Looking for the Wednesday Wandering? Page back one for more about how conflict can drive – or fail to drive – a story. Then join me and Alan as we look at a very complex form of conflict – the interactions of cultures known as colonization.
ALAN: Last week, we were talking about the arrival of the Spanish in New Mexico and how they took advantage of what they found there. So don’t leave me hanging in suspense. What happened next?
JANE: Well, by this stage of Spanish exploration, most of the would-be colonizers were not interested in founding colonies. They were interested in finding heaps of treasure, stealing it from its owners, shipping it back to Europe (to contribute to the crash of the European economies that was already on-going because of too much New World gold), and settling down to a life of dissipation.

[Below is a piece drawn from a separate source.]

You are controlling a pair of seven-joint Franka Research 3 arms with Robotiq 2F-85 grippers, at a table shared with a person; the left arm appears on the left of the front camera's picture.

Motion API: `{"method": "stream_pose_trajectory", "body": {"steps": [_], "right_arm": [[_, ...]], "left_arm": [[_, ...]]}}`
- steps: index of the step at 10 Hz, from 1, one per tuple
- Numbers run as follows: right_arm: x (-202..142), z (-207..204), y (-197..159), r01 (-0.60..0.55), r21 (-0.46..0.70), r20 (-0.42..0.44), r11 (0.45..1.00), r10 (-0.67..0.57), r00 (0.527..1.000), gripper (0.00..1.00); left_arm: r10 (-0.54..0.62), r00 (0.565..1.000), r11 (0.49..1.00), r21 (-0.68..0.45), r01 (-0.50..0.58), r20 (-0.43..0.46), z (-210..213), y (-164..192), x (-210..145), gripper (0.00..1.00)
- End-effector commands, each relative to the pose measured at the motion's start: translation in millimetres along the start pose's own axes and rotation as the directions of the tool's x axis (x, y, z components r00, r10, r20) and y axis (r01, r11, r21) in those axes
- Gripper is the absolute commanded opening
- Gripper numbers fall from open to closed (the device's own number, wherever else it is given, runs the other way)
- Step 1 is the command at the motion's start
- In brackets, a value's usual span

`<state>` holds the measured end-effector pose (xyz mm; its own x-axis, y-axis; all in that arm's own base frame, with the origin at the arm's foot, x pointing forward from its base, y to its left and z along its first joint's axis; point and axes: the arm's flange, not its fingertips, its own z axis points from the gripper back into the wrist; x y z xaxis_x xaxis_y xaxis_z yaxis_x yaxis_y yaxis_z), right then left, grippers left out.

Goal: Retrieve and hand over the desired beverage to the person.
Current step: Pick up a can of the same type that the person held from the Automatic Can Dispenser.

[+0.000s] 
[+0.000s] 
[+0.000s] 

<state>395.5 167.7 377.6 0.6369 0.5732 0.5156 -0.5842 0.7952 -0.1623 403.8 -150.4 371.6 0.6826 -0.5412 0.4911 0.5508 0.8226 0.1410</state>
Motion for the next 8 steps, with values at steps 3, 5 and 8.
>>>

One example is the area where the associated villages the Spanish would called San Gabriel and San Juan were located. The Spanish, under command of Juan de Oñate, came up and took over San Gabriel. The locals, with great good sense, moved to San Juan. According to their mandate from the Spanish crown, the colonists were supposed to build a church, start farming, and otherwise behave in a responsible fashion.
What they actually did was subside into near banditry, because it was more fun to scatter all over the landscape searching for gold and robbing the locals when food was short. Later, some of the locals were legally enslaved by Oñate and his men – the Spanish often used “rebellion” or suchlike as an excuse to “arrest” and enslave locals – and transported to Mexico to mine silver.
ALAN: That seems a highly dubious practice to me. It sounds as if Oñate was taking the law into his own hands and thoroughly abusing it. Did the Spanish crown do anything about it?
JANE: To the credit of the Spanish government, yes, they did. A major investigation was undertaken. Oñate was tried and convicted. Part of his sentence was having his governorship stripped from him and his being forbidden to ever return to New Mexico. This was a huge slam to his ego.
To this day, Oñate is not popular with many New Mexicans. His undoubted place in history as the leader of what is termed the second “entrada” is tarnished by the actions of himself and his men.
Would you like to hear one of the uglier tales associated with Oñate?
ALAN: Yes, please – this stuff is fascinating.
JANE: There are various versions as to how the conflict began, but suffice to say that some Spaniards came to the pueblo of Acoma (see my WW for 10-27-10, for a bit more about Acoma), behaved in a manner that caused the locals to take affront, and a fight broke out. Several of the Spanish were killed.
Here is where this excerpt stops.